« Nous avons brisé ce plafond de verre, nous faisons entrer 3 députés qui vont représenter chacun 1 million d’électeurs [à l'Assemblée Nationale] ». Ainsi s’est exprimée Marine Le Pen dimanche, au soir du second tour des élections législatives qui ont vu son parti retrouver une présence parlementaire. Dans ces mots une expression singulière : le « plafond de verre ». Ce n’est pas la première fois qu’on l’entend dans sa bouche : c’est même un classique du vocabulaire mariniste de ces derniers mois, au moins.
Le problème peut s’exprimer de différentes manières, mais il est ancien : celui de la représentation à l’Assemblée Nationale du Front National, régulièrement doté d’un nombre de députés tout sauf proportionnel à son nombre de voix. Deux causes sont régulièrement imputées à cet état de fait : le mode de scrutin, uninominal, qui favorise les grands partis à la différence de la proportionnelle, et le principe du « cordon sanitaire » ou du « front républicain », qui voyait jusqu’à cette année les partis « républicains » s’entre-désister et se soutenir systématiquement au deuxième tour pour « faire barrage » au FN. Cette double contrainte, constitutionnelle et politique, est dénoncée de longue date par le Front National. Mais sous une forme qui a évolué.
Car autant le terme de « plafond de verre » est ancré dans le langage de Marine Le Pen, autant il me semble étranger à celui de son père. Chez Jean-Marie Le Pen, la critique de cette situation passait par le langage complotiste et extrémiste (dénonciation, donc, d’un « complot » ou encore de méthodes « staliniennes » comme au soir du second tour de 2002). Il faisait également régulièrement référence à la « diabolisation » injuste frappant son parti. Ces termes ne disparaissent pas de la bouche de sa fille ; mais ils se complètent d’un concept – le plafond de verre – qui relève d’un horizon idéologique bien différent.
C’est peu dire que cette expression n’appartient pas au vocabulaire de l’extrême-droite : désignant les blocages invisibles empêchant certaines catégories de population (les femmes en particulier) de s’élever dans la hiérarchie d’une organisation ou d’une société, elle s’inscrit d’abord dans le cadre de la lutte contre les discriminations, et donc dans un champ de réflexion (féminisme, anti-racisme, progressisme …) qui est a priori strictement opposé au Front National et à ce qu’il représente. Un champ de réflexion qui s’intéresse à ce que l’on considère d’ordinaire comme le camp des victimes de l’injustice, et donc d’une certaine manière le camp du bien. Soit l’inverse de l’extrême-droite.
Quand Jean-Marie Le Pen en appelait à la « diabolisation » ou au « complot » pour dénoncer l’injustice subie par le FN, il cantonnait, sémantiquement et conceptuellement, son parti à un purgatoire infréquentable. Nier à tue-tête que son parti soit « diabolique », c’est accepter que le débat se pose sur ce seul terrain, et c’est donc d’une certaine manière accepter ladite diabolisation. En utilisant au contraire un concept renvoyant à la sociologie de gauche et à la lutte contre les discriminations, Marine Le Pen déplace le débat sur une nouvelle question : les électeurs FN sont-ils eux aussi une minorité discriminée, comme les femmes, les homosexuels ou les Français « d’origine étrangère » ?

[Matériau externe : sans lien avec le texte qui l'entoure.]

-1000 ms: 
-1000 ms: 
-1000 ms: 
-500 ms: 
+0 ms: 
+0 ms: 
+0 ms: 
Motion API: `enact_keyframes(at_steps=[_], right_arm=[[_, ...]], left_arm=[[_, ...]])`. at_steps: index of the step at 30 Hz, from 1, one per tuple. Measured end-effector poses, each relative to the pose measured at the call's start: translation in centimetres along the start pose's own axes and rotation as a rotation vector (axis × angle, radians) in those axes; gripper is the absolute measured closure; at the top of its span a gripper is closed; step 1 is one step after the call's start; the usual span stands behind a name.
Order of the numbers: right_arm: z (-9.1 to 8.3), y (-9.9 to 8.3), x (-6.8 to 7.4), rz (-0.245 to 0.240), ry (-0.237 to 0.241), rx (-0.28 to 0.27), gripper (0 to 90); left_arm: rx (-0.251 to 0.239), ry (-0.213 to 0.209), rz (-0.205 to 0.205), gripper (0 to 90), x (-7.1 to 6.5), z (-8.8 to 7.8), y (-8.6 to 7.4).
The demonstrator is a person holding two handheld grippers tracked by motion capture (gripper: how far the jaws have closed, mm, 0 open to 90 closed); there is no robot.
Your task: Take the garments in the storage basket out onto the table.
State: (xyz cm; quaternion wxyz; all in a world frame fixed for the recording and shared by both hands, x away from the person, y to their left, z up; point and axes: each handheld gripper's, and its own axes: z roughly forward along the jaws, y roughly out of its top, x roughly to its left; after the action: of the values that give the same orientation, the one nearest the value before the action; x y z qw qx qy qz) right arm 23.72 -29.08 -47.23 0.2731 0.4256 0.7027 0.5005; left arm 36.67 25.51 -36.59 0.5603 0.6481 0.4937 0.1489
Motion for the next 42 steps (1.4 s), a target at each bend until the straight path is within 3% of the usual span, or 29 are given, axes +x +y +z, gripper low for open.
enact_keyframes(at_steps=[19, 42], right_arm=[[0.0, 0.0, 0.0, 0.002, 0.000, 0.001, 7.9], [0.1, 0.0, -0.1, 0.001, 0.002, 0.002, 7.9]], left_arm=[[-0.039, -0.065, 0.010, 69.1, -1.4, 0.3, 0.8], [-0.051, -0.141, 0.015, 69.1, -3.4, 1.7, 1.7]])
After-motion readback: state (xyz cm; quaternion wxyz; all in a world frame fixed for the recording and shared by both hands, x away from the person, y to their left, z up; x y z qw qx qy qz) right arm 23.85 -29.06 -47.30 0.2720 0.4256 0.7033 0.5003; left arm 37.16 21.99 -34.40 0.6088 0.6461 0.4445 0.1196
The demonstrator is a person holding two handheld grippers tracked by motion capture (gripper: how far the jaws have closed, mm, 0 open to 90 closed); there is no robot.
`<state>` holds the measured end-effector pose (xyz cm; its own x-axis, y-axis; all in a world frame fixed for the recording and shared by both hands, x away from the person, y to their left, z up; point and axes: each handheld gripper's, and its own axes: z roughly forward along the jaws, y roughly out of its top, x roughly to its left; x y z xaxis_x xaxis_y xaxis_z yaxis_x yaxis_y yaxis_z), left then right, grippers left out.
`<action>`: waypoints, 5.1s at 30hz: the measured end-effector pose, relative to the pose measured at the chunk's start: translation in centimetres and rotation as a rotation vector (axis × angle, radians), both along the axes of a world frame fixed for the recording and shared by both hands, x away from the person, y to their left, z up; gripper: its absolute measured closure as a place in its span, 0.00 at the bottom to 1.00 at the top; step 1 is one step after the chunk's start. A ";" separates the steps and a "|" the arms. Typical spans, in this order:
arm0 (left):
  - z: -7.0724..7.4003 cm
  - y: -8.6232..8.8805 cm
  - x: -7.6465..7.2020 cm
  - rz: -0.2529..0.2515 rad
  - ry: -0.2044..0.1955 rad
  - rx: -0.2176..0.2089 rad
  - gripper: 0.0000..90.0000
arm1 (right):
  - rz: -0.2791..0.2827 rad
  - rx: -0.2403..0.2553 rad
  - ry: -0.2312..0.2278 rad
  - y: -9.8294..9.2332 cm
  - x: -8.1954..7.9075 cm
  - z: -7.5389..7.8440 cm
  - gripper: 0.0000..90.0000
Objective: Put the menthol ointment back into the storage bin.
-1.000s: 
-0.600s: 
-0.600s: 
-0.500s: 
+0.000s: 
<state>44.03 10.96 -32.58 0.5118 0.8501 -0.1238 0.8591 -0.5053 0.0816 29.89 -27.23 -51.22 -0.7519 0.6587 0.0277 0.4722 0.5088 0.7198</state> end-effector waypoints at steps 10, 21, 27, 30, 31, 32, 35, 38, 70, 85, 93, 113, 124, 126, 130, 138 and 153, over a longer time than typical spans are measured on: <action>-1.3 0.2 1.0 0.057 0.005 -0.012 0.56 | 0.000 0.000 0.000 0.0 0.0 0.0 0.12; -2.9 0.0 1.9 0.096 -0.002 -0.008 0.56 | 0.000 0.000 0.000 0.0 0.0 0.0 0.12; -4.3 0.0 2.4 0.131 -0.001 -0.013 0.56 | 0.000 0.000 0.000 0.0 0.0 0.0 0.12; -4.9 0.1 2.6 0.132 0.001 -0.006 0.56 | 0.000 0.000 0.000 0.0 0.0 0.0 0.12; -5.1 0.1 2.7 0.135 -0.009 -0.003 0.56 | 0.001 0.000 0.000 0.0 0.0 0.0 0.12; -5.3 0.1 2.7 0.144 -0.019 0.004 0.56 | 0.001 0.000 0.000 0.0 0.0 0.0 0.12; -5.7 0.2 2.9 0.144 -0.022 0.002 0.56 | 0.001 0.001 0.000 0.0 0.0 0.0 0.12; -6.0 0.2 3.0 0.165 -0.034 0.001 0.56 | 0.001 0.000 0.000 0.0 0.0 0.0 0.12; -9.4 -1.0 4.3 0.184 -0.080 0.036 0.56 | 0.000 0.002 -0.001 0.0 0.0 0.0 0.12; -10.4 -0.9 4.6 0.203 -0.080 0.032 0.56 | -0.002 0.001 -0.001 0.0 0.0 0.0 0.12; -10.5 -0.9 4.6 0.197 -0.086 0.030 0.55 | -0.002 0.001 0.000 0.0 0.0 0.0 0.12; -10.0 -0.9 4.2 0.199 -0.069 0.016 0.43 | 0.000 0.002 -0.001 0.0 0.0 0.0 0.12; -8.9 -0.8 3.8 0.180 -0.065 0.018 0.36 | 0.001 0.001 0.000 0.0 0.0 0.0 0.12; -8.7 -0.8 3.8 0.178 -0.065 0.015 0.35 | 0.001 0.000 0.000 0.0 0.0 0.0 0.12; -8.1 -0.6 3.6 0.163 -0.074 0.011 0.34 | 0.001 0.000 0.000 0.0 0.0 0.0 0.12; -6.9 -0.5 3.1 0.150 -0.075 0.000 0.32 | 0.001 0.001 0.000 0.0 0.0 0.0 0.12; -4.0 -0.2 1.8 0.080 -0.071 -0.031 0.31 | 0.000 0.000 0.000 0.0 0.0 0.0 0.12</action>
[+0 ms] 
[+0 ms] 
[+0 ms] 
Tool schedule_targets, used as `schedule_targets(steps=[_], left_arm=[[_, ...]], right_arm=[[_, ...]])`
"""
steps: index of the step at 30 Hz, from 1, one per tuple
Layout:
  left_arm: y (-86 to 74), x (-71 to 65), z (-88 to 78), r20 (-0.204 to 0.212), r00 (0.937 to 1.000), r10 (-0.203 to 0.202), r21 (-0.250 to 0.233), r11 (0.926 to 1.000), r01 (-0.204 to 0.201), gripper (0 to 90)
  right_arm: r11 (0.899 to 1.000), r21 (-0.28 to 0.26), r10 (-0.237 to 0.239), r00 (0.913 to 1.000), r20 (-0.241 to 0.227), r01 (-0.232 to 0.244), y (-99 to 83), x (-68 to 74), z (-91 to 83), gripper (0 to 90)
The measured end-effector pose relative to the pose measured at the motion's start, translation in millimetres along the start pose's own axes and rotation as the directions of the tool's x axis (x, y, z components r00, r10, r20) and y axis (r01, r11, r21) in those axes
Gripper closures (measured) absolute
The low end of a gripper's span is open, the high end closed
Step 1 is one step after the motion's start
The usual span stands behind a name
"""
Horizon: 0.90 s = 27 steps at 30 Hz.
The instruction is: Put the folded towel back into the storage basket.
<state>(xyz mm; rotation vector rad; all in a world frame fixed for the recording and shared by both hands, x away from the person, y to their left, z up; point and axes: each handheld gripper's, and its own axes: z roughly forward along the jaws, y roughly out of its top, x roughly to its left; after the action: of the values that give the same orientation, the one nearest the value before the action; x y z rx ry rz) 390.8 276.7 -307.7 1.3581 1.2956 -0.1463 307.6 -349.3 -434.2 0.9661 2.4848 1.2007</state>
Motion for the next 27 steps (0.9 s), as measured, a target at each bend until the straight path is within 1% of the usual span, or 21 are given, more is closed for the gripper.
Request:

Ce glissement de sens est d’autant plus intéressant qu’il rejoint un changement plus général au sein de la droite dure (de la droite dite populaire au FN à proprement parler). L’extrême-droite / droite extrême new look a observé ses ennemis et appris à retourner leur langage et leurs méthodes à son avantage. C’est ainsi qu’Eric Zemmour ne se plaint pas du trop grand nombre de Noirs ou d’Arabes, mais condamne la stigmatisation de « l’homme blanc » pour attaquer Christiane Taubira. C’est ainsi aussi que Claude Guéant, après sa sortie sur les civilisations qui « ne se valent pas », prend la posture de la victime contre Serge Letchimy. Une sorte de judo idéologique, dans la lignée de la vieille accusation de « racisme anti-blanc », qui brouille et inverse les repères habituels : le partisan de Marine Le Pen devient un individu discriminé parmi d’autres, et même plus à plaindre que ses camarades d’infortune femmes, « immigrés » ou homosexuels, car eux bénéficient du soutien des médias et de la bien-pensance !
Le travail de normalisation du Front National dépasse donc de loin la seule féminité blonde de Marine Le Pen et de sa nièce : il passe par un travail méticuleux sur les mots et les idées que l’on aurait tort de sous-estimer. Un travail qui appelle sans doute un aggiornamento de même ampleur du côté de ses adversaires idéologiques, qui risquent sinon de lui répondre, de plus en plus, dans le vide.